I have this old friend from the neighborhood I grew up in. Her name is Vicky. My sister Piglet and I were friends with Vicky and her sister Mia. They lived a few blocks from our house, and we spent summers together and went through puberty together too. And friends you go through puberty with, well, they're just special, you know? How can they not be? They stuck by you (and you stuck by them) while all those changes in your body and mind were reaking havoc. Those first crushes, and that first dance - these friends had front row seats to all that.
It was at Vicky's house that Piglet and I had our first sleepover. Our parents came to visit that night, it was really bittersweet. An emotional tug-of-war of sorts. Our folks silently grieving the end of our childhood and we yearning for it back. Such a rite of passage.
You're probably wondering where this is going. I know my segues are askew! Please pardon me. Vicky was part of a lot of my memories and they are hurtling into my consciousness right now at breakneck speed!

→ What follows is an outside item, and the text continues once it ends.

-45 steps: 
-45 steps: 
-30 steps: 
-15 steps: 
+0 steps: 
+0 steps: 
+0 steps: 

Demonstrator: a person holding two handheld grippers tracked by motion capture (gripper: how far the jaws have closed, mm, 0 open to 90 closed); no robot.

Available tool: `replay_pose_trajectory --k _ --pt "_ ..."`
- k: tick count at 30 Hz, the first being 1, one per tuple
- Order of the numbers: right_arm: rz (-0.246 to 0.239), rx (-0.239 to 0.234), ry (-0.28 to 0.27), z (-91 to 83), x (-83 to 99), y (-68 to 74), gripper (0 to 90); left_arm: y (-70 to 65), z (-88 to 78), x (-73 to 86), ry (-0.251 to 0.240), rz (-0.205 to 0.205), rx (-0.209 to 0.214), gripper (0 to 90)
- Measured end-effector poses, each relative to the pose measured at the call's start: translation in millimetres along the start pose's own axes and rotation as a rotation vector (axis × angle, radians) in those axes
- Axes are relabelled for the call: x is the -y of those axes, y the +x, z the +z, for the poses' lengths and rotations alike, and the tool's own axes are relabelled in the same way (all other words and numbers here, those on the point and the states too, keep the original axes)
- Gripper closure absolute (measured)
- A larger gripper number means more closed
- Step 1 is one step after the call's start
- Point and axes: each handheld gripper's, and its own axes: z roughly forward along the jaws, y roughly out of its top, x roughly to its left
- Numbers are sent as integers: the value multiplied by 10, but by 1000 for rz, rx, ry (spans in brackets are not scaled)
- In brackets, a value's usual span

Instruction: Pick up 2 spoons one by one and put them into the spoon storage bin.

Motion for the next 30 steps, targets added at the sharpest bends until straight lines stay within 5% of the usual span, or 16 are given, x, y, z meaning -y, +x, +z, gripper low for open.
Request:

Well, it was Halloween two days ago and I always think of Vicky and her family during Halloween. In particular, Vicky's mom, Tita Chris comes to mind because her birthday falls on Halloween. I always think of her and pray for her every time October 31 comes around. And when I think of her, I can't help but think of another first - another milestone - that also took place in their home.
It was my first stage performance.
Ok granted, it wasn't on a real stage (more like a platform) and sure, it was only in their living room in front of their whole family. But we were charging two pesos a pop! So of course, we had to keep to a certain standard. And we had to prepare.
And prepare we did! I had a solo number. A song entitled "I Am a Pretty Little Dutch Girl," which in retrospect was really weird given my dark complexion and Asian features. But that was my song. We had a group number too, a song and dance act, if I recall correctly.
Well the other day on Halloween, I was reliving this memory. How we dimmed all the lights except for a few bright lamps. And how the audience really gave each of us their undivided attention. How silent the silence was in between applause and performance. And the one thing that stands out in my memory was the soft yellow glow of light on the smiling, happy, supportive faces of my friend's family egging me on while I sang. And I remember Tita Chris especially. How warm her smile was. How beautiful she looked. How contented she seemed, surrounded by her family.
Tita Chris has Alzheimer's now. And I don't know how much she remembers. But every time her birthday comes around, I remember her. I always send a text message to Vicky greeting her mom and asking about what costume they'll wear for trick or treat this year. I hope I'll be able to see her when I go home for Christmas. That would really be nice.
As for Halloween, it will always be more than just Hallow's night for me. I will always think of Tita Chris and Vicky's friendship. I realize once again that I am blessed with wonderful childhood memories and I vow to remember them every once in a while, even as time continues to soften the edges of my recollections.